◆ Problem details
Using the data below, return word for word every line from the one holding "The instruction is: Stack" down to the one holding "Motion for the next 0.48". Leave pictures out.

(Records from a collection)
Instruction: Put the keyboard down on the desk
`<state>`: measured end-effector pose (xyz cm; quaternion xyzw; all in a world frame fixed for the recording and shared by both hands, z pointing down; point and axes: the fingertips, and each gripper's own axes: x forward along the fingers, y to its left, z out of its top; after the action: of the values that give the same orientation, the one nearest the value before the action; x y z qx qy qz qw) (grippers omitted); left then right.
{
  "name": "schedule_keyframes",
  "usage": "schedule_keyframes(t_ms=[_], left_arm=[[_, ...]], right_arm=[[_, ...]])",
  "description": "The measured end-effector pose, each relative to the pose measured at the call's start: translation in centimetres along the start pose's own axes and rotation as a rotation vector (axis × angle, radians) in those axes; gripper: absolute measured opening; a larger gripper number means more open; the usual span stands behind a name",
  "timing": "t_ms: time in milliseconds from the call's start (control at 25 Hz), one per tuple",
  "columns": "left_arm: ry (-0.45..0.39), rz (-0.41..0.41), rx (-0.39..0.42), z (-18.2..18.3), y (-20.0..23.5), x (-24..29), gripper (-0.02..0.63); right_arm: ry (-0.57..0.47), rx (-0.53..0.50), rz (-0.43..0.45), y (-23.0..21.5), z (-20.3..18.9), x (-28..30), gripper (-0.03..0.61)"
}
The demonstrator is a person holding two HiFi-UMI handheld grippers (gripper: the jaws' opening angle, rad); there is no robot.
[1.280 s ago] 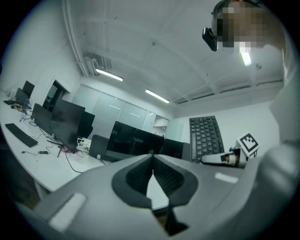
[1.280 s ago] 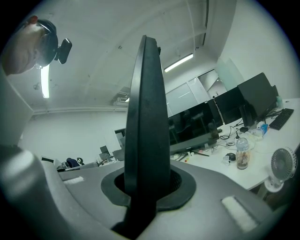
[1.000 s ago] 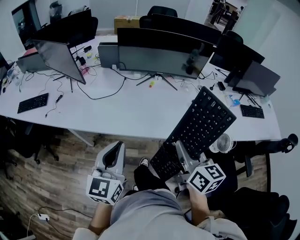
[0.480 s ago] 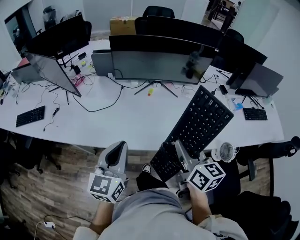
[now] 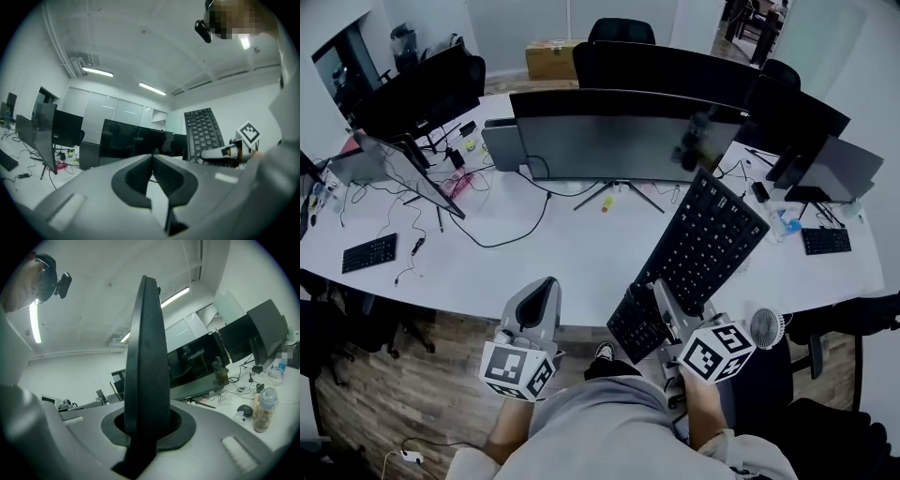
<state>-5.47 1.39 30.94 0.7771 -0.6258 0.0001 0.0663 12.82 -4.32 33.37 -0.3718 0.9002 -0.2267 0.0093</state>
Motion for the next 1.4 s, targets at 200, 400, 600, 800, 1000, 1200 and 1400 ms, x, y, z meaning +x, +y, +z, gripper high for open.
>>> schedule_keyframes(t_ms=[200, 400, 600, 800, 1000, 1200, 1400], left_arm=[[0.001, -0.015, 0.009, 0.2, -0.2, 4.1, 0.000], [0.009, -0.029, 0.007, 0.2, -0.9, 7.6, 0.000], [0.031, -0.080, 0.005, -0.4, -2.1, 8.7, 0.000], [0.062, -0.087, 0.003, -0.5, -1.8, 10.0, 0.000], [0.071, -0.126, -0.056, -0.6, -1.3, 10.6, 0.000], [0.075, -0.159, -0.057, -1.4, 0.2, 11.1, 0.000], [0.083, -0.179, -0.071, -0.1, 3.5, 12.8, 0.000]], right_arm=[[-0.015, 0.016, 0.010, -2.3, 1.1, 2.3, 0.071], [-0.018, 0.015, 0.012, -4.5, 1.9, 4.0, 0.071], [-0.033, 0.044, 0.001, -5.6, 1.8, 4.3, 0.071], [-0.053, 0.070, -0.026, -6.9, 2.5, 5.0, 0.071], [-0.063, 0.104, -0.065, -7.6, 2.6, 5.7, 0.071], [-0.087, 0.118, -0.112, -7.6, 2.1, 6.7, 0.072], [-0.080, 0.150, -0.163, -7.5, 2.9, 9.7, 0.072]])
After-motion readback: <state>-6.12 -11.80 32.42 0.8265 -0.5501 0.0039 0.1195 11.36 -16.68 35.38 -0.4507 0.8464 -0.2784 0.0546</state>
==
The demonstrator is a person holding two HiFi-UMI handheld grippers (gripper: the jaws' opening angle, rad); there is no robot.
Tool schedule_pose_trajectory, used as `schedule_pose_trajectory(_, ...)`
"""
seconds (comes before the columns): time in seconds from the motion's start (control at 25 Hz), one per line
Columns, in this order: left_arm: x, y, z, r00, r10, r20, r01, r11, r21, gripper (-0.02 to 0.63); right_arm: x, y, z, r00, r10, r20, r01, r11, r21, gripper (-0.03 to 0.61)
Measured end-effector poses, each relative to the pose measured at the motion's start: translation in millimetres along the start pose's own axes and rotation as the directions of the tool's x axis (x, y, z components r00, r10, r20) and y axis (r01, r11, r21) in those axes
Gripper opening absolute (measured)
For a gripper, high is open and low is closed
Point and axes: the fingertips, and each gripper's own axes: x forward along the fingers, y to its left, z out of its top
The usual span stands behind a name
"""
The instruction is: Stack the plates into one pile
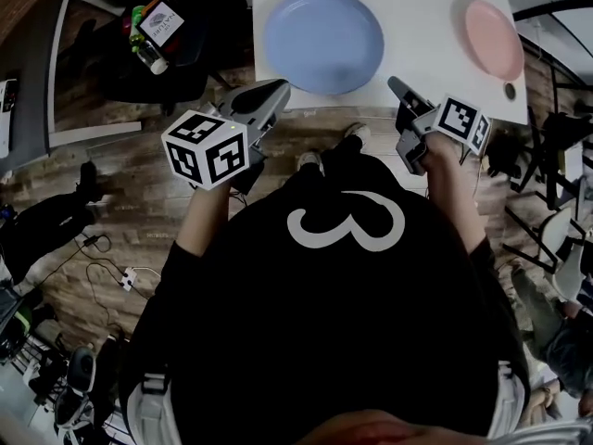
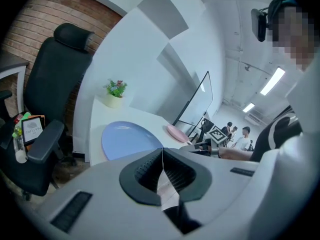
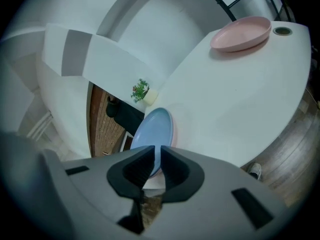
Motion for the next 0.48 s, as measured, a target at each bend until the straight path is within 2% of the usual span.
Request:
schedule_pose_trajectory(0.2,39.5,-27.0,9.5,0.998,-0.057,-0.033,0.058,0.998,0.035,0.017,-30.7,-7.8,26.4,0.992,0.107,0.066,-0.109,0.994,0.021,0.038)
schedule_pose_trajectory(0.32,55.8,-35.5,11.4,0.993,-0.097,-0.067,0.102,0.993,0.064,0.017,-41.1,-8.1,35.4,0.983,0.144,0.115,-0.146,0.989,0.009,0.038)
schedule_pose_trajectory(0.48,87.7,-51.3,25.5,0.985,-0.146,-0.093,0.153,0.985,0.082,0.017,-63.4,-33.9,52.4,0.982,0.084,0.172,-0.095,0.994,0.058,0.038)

◆ Output for this task
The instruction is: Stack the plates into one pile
Motion for the next 0.48 s, as measured, a target at each bend until the straight path is within 2% of the usual span.

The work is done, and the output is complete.